Pela primeira vez na história da Rússia contemporânea, em janeiro de 2020 o serviço de inteligência russo publicou o nome de sete ex-agentes de inteligência que atuavam ilegalmente no estrangeiro.
A Sputnik Mundo conversou com a coronel aposentada Tamara Netyksa, que contou detalhes de sua atividade como agente ilegal na América Latina entre 1978 e 1998.
A oficial revelou que durante os 20 anos que passou no continente americano só falava em idioma espanhol com seus filhos e seu marido, o agente secreto Vitaly Netyksa.
"Enquanto trabalhamos no estrangeiro, Vitaly e eu não pronunciamos nenhuma palavra em russo sequer", assegura a ex-agente secreta.
Netyska recorda, no entanto, que uma vez, logo no início da sua carreira, disse uma frase em russo sem se dar conta, quando morava com uma família latino-americana.
"Foi a única vez na minha vida que, antes de dormir, ao invés de falar em espanhol 'buenas noches', disse em russo 'spokoinoi nochi'. Mas não aconteceu nada, ninguém percebeu", revelou.
A coronel aposentada acredita que o incidente contribuiu para que ela nunca mais cometesse o mesmo erro, o que a incentivou a não falar russo em nenhuma ocasião, nem quando estava sozinha com seu marido.

Ao recordar as dificuldades da vida de espiã clandestina, Netyska lembra a impossibilidade de cozinhar pratos russos, mesmo em dias de festa, para que seus filhos e amigos não suspeitassem da sua real identidade.
Ela conta como seus filhos finalmente conheceram o borsch, uma sopa de beterraba tradicional russa.
"Tinha uma família que morava no nosso prédio, que todos achavam que era da Rússia, apesar de eles não saberem nenhuma palavra em russo. A esposa cozinhava borsch, e um dia trouxe um pouco para nós provarmos", contou.
A filha de Netyska adorou a sopa, apesar de que "estava fria", e passou a pedir para sua mãe que a preparasse.
Assim, Netyska passou a preparar esse prato tradicional russo. Caso alguém perguntasse por que o fazia, ela dizia que havia aprendido a receita com sua vizinha.
"Nada pode ser considerado de pouca importância no nosso trabalho, assim, a esposa [de um espião] deve ser capacitada em todos os assuntos de inteligência ilegal", explicou Netyska.
A ex-oficial conta que ela era a responsável por muitos aspectos da segurança do casal, era encarregada de estabelecer relações com os vizinhos, zeladores e vendedores locais.

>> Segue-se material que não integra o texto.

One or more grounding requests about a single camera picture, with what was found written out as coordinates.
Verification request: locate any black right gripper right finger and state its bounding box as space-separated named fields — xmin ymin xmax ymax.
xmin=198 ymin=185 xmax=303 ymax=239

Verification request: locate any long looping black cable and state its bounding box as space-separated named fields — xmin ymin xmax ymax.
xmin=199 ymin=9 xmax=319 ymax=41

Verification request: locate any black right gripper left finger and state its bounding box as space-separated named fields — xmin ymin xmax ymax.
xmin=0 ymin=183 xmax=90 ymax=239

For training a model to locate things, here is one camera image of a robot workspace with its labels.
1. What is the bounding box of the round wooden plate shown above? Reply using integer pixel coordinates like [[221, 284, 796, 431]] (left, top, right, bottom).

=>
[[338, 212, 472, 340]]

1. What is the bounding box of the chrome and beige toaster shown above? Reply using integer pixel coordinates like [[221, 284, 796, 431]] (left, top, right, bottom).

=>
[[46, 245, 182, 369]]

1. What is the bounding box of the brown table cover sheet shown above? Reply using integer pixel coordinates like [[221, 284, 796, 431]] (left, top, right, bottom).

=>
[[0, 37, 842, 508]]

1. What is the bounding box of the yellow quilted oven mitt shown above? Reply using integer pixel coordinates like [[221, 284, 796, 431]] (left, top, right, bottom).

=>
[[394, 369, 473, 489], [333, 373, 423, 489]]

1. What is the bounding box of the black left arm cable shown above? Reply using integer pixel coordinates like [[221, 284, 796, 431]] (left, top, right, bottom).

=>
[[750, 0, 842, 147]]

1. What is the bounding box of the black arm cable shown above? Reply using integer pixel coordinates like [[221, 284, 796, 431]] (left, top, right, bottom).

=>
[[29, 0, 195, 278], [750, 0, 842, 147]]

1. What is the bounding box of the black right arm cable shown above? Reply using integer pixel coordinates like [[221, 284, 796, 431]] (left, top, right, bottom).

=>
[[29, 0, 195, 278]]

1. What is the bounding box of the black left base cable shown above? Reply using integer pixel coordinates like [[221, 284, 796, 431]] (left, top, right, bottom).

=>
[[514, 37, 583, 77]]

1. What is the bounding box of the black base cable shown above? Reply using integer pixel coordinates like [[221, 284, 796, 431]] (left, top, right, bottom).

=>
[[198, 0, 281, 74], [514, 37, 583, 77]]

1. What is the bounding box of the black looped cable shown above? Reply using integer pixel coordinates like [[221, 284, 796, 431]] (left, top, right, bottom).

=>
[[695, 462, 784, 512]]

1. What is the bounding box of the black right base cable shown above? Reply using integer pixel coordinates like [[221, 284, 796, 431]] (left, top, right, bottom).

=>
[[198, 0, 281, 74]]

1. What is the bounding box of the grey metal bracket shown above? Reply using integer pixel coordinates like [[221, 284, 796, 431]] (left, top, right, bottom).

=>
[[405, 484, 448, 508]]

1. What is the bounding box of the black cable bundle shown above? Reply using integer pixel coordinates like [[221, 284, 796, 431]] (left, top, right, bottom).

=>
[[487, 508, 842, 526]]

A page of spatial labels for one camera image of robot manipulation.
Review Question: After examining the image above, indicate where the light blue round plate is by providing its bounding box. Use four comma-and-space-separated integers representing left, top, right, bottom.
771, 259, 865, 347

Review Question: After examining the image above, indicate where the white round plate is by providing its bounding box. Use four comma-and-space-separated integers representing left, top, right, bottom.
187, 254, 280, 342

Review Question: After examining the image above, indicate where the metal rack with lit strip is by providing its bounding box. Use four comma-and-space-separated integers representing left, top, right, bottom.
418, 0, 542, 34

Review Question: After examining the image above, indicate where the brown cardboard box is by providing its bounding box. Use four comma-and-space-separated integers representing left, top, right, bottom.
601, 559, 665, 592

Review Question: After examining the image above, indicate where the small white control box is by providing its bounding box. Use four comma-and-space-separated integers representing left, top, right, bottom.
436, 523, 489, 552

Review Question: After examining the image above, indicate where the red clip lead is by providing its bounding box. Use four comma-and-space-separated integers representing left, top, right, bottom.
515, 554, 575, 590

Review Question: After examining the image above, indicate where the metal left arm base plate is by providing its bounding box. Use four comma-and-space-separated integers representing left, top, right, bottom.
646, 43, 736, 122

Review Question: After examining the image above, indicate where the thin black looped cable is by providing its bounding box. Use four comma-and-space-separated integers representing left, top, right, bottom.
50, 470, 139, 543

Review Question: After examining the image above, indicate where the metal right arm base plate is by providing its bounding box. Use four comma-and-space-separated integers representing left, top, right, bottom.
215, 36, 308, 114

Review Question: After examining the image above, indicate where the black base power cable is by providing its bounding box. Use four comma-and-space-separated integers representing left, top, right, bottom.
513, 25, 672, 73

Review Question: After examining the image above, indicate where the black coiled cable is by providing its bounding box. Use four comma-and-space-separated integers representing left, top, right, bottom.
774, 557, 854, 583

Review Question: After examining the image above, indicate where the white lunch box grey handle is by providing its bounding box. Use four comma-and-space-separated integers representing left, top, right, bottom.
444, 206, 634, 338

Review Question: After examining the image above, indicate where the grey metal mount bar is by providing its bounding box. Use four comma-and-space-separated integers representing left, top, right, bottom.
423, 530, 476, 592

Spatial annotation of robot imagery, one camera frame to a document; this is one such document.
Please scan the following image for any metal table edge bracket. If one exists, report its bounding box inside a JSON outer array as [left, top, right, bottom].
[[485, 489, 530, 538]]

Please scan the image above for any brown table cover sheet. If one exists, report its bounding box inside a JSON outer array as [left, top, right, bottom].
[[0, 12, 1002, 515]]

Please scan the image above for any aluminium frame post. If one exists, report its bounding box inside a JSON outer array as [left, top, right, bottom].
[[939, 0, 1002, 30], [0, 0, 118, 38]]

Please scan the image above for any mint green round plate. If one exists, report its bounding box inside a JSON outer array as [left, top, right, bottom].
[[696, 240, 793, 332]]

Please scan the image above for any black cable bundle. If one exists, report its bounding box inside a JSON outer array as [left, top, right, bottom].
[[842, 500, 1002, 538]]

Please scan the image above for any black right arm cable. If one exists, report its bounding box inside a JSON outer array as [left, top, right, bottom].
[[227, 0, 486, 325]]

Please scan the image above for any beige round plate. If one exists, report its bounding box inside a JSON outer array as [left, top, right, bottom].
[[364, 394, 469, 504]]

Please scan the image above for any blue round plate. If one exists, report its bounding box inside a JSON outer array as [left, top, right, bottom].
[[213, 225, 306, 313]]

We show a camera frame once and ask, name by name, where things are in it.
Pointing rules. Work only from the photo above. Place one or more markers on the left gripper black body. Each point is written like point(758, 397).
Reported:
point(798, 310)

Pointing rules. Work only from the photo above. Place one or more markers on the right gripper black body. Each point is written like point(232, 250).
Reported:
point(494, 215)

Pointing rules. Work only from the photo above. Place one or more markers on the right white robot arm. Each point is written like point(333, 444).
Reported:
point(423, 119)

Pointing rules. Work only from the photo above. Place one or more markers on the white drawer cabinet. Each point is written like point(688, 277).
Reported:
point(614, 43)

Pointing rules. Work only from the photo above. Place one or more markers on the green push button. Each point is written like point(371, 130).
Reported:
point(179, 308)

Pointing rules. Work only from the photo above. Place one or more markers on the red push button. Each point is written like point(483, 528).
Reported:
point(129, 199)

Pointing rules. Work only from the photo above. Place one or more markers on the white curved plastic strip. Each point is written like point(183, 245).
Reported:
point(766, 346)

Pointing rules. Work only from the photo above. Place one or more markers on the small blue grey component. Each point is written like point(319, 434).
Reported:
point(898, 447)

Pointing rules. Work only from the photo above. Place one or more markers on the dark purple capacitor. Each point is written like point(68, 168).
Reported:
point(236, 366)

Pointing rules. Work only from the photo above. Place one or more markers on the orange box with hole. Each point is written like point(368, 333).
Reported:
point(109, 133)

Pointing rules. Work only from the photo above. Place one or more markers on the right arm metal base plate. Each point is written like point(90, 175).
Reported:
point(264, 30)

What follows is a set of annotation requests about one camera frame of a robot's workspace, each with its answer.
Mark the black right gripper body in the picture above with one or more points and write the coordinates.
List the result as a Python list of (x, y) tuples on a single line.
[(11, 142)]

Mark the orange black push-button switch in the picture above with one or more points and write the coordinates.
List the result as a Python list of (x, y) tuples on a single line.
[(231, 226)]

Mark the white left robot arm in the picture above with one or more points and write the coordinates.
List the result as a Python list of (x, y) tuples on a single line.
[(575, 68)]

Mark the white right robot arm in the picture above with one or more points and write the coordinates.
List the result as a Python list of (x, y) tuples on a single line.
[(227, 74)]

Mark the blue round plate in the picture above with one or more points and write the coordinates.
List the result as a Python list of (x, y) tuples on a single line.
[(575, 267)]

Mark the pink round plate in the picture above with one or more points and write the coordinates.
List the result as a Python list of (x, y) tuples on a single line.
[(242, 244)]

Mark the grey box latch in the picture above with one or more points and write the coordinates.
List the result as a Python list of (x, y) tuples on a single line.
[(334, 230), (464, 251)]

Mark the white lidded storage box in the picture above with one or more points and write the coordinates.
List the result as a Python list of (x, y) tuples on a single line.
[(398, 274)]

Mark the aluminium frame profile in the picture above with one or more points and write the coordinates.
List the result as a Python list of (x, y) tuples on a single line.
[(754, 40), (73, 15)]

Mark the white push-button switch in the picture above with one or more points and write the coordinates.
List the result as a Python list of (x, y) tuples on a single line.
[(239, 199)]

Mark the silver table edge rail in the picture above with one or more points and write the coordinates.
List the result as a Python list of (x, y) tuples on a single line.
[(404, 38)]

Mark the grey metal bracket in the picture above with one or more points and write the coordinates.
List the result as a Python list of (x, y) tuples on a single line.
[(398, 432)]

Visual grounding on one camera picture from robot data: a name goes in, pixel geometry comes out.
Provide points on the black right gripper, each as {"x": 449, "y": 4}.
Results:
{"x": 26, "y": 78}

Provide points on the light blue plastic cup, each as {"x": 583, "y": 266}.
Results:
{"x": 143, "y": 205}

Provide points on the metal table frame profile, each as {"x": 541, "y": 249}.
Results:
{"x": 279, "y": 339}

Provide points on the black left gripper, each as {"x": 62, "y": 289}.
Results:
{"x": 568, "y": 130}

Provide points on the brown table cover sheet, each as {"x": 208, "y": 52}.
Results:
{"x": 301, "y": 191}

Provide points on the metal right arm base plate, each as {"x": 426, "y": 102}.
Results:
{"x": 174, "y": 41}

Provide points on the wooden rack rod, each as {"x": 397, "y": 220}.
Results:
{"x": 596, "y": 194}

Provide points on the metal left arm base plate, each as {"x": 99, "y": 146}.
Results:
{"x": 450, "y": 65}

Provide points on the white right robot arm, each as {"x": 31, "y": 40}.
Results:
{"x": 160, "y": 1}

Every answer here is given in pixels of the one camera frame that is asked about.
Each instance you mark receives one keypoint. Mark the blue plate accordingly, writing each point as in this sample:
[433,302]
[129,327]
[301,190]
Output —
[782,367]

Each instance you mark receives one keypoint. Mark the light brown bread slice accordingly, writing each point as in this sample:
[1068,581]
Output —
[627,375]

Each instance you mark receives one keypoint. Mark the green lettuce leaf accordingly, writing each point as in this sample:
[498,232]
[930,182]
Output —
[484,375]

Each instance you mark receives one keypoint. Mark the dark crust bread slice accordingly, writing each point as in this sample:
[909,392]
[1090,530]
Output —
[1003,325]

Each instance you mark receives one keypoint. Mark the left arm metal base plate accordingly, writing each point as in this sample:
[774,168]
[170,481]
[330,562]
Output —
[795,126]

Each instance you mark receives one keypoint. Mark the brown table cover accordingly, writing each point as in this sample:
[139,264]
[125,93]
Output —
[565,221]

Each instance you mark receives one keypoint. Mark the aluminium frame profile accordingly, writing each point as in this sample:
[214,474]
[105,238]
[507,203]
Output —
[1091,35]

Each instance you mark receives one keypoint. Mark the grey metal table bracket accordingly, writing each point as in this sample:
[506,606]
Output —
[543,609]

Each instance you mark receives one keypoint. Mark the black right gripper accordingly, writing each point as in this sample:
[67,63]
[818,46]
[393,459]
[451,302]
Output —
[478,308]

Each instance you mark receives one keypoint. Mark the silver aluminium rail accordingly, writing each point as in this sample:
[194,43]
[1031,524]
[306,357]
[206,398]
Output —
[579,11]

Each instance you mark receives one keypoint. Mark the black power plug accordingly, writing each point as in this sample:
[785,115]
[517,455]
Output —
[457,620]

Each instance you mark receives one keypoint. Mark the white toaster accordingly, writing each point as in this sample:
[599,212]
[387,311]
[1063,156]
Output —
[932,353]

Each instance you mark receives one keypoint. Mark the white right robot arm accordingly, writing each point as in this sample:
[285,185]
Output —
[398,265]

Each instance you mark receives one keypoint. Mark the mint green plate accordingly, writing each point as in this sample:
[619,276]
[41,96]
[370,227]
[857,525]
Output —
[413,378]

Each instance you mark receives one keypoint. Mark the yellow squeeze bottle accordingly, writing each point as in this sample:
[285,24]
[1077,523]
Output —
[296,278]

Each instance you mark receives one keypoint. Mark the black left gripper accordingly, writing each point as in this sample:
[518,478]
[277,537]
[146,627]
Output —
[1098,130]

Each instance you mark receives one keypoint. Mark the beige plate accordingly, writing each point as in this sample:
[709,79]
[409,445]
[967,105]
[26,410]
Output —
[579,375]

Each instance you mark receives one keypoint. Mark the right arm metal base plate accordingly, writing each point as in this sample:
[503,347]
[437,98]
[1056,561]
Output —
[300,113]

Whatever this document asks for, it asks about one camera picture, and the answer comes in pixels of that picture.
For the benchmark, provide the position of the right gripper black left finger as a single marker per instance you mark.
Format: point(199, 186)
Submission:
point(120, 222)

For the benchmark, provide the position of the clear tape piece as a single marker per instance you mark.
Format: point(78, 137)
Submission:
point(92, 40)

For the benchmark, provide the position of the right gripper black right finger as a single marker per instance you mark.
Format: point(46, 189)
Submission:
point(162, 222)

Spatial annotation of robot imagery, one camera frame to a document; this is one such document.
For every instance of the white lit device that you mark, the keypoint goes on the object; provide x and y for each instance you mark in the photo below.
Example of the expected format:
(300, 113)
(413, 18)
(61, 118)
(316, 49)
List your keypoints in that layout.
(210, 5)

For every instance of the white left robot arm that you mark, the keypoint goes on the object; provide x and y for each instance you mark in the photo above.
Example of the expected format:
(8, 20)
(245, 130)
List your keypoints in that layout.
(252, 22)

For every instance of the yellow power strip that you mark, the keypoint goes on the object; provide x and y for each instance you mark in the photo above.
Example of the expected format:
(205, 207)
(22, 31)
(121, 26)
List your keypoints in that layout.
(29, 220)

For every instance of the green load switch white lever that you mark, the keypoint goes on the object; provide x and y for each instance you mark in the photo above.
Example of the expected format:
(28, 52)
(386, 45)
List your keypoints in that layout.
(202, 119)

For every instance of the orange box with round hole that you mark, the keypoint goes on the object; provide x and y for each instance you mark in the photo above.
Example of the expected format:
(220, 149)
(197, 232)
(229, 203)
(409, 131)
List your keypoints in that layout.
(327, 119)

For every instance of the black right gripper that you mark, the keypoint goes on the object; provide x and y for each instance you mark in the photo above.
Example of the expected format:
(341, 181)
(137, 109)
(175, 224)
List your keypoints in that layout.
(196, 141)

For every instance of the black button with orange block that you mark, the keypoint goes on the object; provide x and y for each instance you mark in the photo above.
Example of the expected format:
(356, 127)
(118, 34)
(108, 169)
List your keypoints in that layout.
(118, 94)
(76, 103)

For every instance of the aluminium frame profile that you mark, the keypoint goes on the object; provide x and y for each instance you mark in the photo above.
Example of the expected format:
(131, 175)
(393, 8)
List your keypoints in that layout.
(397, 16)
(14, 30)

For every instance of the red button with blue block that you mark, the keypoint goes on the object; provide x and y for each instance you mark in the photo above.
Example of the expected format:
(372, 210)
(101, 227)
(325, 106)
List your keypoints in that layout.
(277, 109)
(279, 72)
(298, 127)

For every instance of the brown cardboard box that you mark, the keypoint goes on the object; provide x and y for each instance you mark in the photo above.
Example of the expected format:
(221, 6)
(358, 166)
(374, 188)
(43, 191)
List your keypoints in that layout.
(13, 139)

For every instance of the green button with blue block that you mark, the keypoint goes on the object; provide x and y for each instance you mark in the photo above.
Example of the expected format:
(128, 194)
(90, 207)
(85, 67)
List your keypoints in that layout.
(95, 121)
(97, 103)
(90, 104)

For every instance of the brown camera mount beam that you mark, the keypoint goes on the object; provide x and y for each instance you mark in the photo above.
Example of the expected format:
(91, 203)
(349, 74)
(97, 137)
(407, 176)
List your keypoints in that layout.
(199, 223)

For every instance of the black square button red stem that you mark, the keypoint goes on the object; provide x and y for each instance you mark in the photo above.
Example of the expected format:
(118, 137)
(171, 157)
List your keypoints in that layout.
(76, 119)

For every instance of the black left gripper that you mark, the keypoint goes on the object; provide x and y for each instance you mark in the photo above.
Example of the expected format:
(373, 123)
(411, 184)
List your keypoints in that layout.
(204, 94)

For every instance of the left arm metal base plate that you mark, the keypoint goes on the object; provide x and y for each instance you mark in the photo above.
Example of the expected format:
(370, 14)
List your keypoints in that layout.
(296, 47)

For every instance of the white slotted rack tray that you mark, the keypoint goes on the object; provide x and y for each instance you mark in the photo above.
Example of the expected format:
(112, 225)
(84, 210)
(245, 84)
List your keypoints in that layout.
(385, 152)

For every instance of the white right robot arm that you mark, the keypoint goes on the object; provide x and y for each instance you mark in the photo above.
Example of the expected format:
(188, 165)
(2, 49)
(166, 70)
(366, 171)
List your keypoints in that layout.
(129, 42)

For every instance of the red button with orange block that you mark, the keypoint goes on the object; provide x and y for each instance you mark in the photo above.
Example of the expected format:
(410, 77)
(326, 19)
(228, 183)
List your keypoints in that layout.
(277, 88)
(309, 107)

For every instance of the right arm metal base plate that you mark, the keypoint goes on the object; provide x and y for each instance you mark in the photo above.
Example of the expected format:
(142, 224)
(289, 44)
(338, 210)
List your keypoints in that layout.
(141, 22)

Ela revela que uma jovem espiã deve "manter-se atraente" e conta que foi cortejada por muitos homens latino-americanos.
"Claro que eu chamava a atenção, e houve ocasiões em que [homens] declaravam seu amor, mas que isso representasse algum obstáculo, não, isso nunca aconteceu", assegurou.
Além da aparência, uma jovem que decida seguir o seu exemplo deve sentir um amor verdadeiro pelo seu país, acredita Netyska.
Para ela, "dominar um idioma na perfeição não é o suficiente", acrescentando que "com isso o máximo que se pode fazer é viajar ao exterior como turista".
"Também recomendaria que as jovens façam tudo para ampliar os seus horizontes, elevar o seu nível cultural, aprofundar os seus conhecimentos [...] Um agente secreto precisa saber muito, caso contrário está fadado ao fracasso", ressaltou.
Tamara Netyska nasceu em 1949 e foi casada com Vitaly Netyksa, condecorado Herói da Rússia e já falecido.